Expectativa de vida cai um ano e volta a média de 2013

Esperança de vida caiu devido à pandemia e taxa atingiu mais homens que mulheres

A expectativa de vida de quem nasce em São Paulo caiu um ano em 2020 devido à pandemia da covid-19, segundo estudo feito pela Fundação Seade. No ano passado, a expectativa foi estimada em 75,4 anos, valor menor que em 2019, quando era de 76,4 anos. É a primeira vez que foi registrada essa queda desde que a série histórica começou a ser calculada, em 1940.

Com isso, a expectativa de vida no Estado regrediu sete anos, voltando aos números que eram apresentados em 2013. “O rápido aumento dos níveis de mortalidade, devido à expansão da pandemia pelo território paulista, afetou diretamente os padrões demográficos de longevidade conquistados, resultando em um retrocesso ao patamar de vida média observado há sete anos, entre 2012 e 2013”, diz o estudo.
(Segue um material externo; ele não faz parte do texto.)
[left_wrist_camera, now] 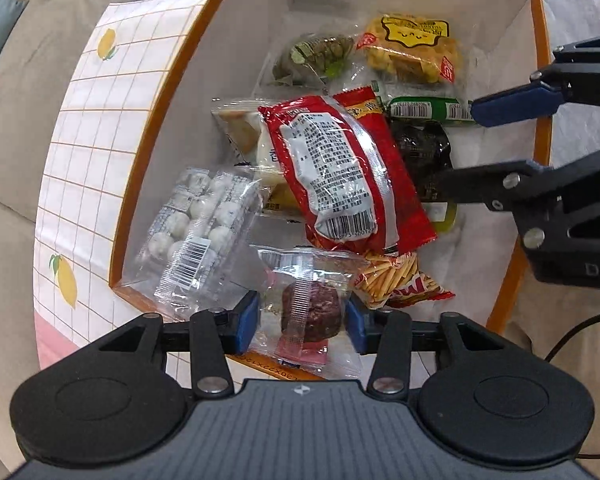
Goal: Organize snacks
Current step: 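Carry the brown cake packet with the left tool and drop it into the box, then withdraw both open tools from the box and raise them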
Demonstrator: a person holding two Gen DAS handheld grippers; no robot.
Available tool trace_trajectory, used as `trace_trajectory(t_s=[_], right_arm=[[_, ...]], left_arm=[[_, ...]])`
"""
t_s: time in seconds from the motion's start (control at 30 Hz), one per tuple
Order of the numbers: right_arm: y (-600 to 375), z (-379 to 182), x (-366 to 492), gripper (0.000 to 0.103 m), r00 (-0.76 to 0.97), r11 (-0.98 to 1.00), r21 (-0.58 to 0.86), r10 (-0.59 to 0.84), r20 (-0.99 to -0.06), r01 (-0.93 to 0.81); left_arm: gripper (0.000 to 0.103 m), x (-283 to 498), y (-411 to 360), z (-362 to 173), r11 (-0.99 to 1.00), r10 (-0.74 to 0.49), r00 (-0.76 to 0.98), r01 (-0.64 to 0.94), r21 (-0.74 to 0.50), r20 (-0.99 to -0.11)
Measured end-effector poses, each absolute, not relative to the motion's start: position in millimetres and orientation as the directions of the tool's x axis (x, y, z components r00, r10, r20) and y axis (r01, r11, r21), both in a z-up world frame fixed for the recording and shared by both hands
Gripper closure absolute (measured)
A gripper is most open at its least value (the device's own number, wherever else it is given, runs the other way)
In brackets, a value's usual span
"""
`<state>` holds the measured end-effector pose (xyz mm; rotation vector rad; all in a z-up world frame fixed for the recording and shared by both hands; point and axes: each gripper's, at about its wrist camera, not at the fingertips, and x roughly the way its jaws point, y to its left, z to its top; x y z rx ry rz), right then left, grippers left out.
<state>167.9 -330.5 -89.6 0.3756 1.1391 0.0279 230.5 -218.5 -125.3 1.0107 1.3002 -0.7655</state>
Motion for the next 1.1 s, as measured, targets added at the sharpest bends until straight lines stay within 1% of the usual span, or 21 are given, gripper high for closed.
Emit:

Para os homens, a expectativa caiu mais do que para as mulheres. Entre elas, a vida média caiu de 79,4 para 78,7 anos, com perda de sete meses em 2020. Já entre os homens passou de 73 para 72 anos, uma redução de um ano e três meses. Com isso, a diferença de longevidade entre os sexos passou de seis anos em 2019 para quase sete em 2020, interrompendo o ritmo de queda. Essa diferença de longevidade entre os sexos decrescia desde 2000, quando ela estava estabelecida em nove anos.

A esperança de vida ao nascer, ou expectativa de vida ao nascer, representa uma estimativa calculada a partir da quantidade de mortes de uma região, de quantos anos em média uma pessoa nascida hoje deve viver, caso os dados não sejam alterados no decorrer da vida.
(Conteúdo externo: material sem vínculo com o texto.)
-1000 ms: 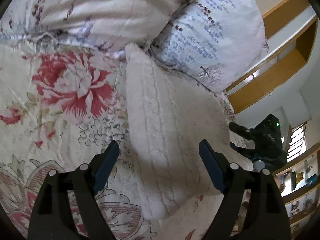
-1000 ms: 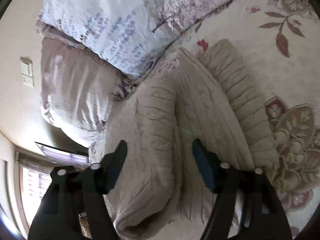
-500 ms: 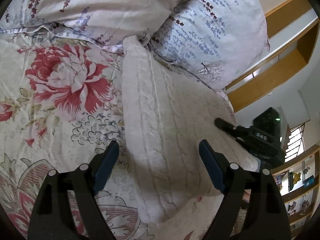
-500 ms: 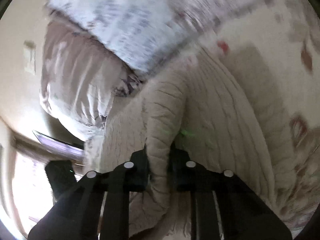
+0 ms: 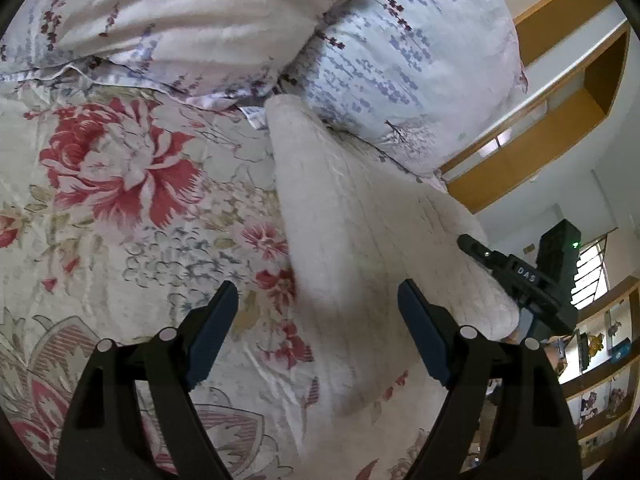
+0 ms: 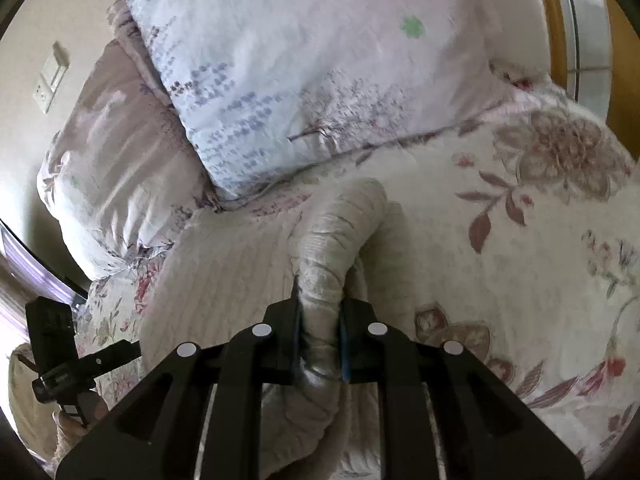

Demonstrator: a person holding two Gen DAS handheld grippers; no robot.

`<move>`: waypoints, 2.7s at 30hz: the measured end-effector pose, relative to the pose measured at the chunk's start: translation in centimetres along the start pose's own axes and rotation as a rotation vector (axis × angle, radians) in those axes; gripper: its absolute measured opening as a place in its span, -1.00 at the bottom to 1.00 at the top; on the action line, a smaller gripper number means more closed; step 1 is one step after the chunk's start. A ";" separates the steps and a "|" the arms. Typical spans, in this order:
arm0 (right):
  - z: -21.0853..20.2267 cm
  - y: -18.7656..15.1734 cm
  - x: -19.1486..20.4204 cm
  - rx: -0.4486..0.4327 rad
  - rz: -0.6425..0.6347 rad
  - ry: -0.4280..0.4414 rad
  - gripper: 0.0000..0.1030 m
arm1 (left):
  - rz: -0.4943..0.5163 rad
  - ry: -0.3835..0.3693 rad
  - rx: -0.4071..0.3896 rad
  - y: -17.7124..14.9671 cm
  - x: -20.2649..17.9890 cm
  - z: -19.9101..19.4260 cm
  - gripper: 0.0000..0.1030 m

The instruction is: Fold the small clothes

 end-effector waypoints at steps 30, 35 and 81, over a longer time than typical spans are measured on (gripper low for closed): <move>-6.7 -6.1 -2.6 -0.012 0.078 0.124 0.05 | 0.011 -0.071 0.080 -3.5 -1.9 0.4 0.37; -6.3 -7.2 -1.8 -0.002 0.024 0.091 -0.22 | -0.009 -0.082 0.106 -4.1 -2.0 1.2 0.12; 3.8 0.9 -5.9 0.149 0.250 0.092 -0.60 | -0.067 0.004 0.027 1.9 0.0 3.7 0.46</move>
Point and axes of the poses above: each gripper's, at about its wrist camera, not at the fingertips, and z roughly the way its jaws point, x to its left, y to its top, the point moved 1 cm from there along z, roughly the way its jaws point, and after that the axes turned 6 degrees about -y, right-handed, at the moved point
Além disso, as taxas de mortalidade também cresceram no ano passado entre 15 e 29 anos, com acréscimo de 11%. Já até 14 anos, houve redução de 20%, e nas demais faixas cresceu 15%.

BRASIL – Assim como São Paulo, pelo Brasil a gravidade da pandemia também resultou na primeira queda da expectativa de vida desde 1940. Conforme pesquisa de Universidade de Harvard, nos EUA, brasileiros nascidos em 2020 têm a esperança de viver em média quase dois anos a menos. Com isso, a geração deve viver até os 74,8 anos. Em 2019, esse índice foi de 76,6, segundo dados do Instituto Brasileiro de Geografia e Estatística (IBGE).

Os pesquisadores, liderados pela demógrafa brasileira Márcia Castro, concluíram que as condições sanitárias durante a pandemia podem levar o Brasil ao retrocesso de sete anos. Uma vez que em 2013, pela pesquisa do IBGE, a esperança de vida era 74,9 anos.